Problem to solve => Count how many lines of the material below have the word "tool" and give only the number.

+-------+

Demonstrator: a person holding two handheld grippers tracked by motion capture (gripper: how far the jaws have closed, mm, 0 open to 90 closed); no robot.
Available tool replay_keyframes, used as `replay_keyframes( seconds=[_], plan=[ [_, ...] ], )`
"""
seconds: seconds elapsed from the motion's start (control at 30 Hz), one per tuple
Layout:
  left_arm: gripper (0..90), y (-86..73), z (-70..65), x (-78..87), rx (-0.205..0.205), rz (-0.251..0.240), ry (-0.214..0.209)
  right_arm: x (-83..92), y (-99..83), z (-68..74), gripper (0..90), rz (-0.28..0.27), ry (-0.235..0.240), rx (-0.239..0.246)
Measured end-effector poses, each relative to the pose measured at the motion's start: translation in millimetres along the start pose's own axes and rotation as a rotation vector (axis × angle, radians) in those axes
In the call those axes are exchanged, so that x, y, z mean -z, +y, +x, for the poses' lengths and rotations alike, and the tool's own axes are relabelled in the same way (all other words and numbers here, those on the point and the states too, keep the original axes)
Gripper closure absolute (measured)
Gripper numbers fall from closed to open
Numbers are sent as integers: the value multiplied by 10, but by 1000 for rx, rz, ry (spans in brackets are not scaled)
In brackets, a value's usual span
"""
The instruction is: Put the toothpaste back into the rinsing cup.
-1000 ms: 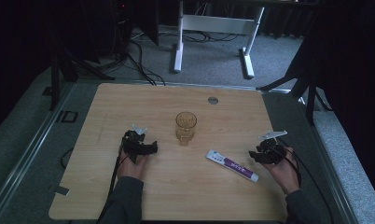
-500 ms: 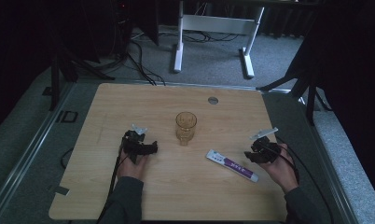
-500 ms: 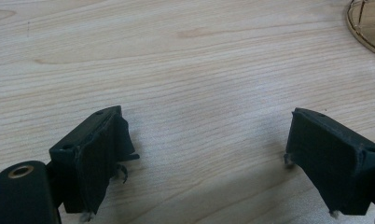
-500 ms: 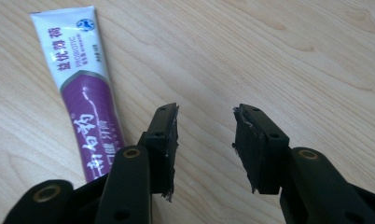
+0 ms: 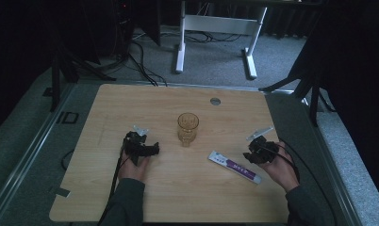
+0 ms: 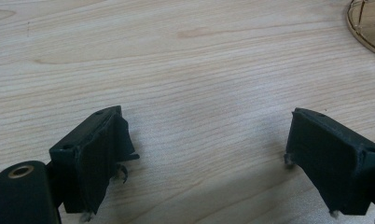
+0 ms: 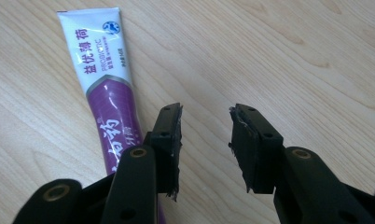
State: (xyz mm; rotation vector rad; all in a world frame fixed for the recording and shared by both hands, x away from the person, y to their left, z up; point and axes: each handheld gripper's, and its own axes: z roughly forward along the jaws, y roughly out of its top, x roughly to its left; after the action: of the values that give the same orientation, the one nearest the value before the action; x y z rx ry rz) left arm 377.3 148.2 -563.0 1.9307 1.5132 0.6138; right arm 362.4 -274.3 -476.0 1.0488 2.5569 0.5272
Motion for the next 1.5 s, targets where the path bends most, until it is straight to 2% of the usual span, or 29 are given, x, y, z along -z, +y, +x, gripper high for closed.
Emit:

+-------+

Worked solution => 2